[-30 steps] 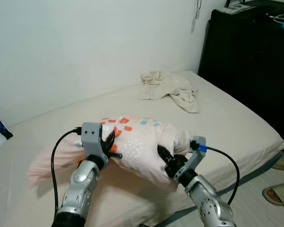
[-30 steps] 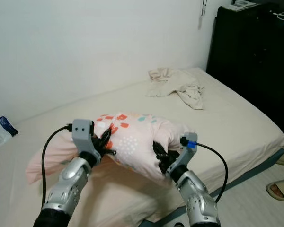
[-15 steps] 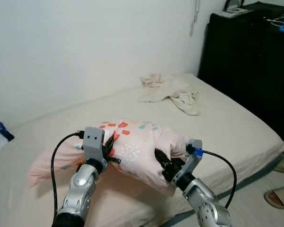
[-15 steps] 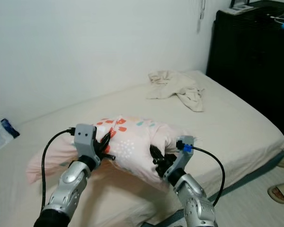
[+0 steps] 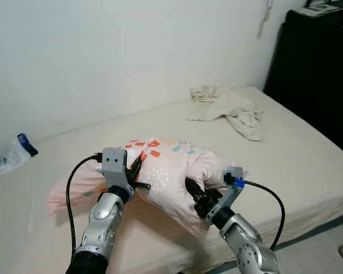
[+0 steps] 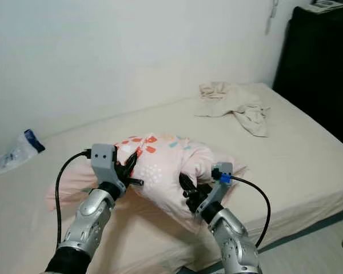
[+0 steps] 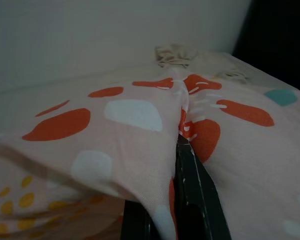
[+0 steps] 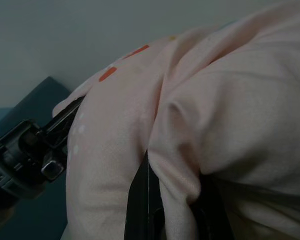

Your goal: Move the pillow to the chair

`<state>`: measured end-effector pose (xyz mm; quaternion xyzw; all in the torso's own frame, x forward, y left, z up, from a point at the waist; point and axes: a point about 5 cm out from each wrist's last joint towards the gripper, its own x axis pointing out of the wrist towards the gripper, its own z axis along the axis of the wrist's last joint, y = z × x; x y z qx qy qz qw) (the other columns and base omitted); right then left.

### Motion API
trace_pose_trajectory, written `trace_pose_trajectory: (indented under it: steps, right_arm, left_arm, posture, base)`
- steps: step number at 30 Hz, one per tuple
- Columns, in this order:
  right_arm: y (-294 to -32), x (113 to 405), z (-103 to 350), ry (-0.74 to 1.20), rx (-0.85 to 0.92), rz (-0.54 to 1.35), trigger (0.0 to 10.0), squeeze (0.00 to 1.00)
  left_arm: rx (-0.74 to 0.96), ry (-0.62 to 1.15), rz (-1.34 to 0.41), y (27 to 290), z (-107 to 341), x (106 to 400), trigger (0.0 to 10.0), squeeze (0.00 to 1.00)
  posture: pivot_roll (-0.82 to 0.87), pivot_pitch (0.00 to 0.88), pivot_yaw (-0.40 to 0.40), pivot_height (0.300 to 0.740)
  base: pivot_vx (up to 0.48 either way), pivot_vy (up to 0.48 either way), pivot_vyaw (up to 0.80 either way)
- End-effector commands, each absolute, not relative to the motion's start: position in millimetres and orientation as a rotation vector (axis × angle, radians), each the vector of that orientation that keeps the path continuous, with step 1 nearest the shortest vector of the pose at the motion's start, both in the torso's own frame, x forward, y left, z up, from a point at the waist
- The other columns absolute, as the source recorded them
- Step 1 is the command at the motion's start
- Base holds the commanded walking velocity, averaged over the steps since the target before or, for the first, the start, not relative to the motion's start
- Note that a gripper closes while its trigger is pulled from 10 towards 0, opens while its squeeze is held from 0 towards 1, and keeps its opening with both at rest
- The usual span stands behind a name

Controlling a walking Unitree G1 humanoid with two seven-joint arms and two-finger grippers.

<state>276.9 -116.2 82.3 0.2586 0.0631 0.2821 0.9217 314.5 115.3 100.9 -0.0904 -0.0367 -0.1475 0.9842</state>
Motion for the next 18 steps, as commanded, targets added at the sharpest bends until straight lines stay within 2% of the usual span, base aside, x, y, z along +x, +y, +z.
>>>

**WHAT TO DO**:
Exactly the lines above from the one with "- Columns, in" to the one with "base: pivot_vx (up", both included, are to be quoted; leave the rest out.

**TASK SOLUTION**:
- Columns, in this order:
  right_arm: y (-294 to -32), x (113 to 405), z (-103 to 350), ry (-0.74 to 1.20), rx (-0.85 to 0.92), rz (-0.54 to 1.35), trigger (0.0 to 10.0), squeeze (0.00 to 1.00)
  left_arm: rx (-0.74 to 0.96), ry (-0.62 to 1.15), rz (-1.34 to 0.41), y (27 to 290), z (-107 to 341), x (106 to 400), trigger (0.0 to 10.0), squeeze (0.00 to 1.00)
  posture: pivot_roll (-0.82 to 0.87), pivot_pitch (0.00 to 0.88), pivot_yaw (-0.40 to 0.40), pivot_height (0.300 to 0.740)
  base: pivot_vx (up to 0.48 either way), pivot_vy (up to 0.48 either way), pivot_vyaw (up to 0.80 either way)

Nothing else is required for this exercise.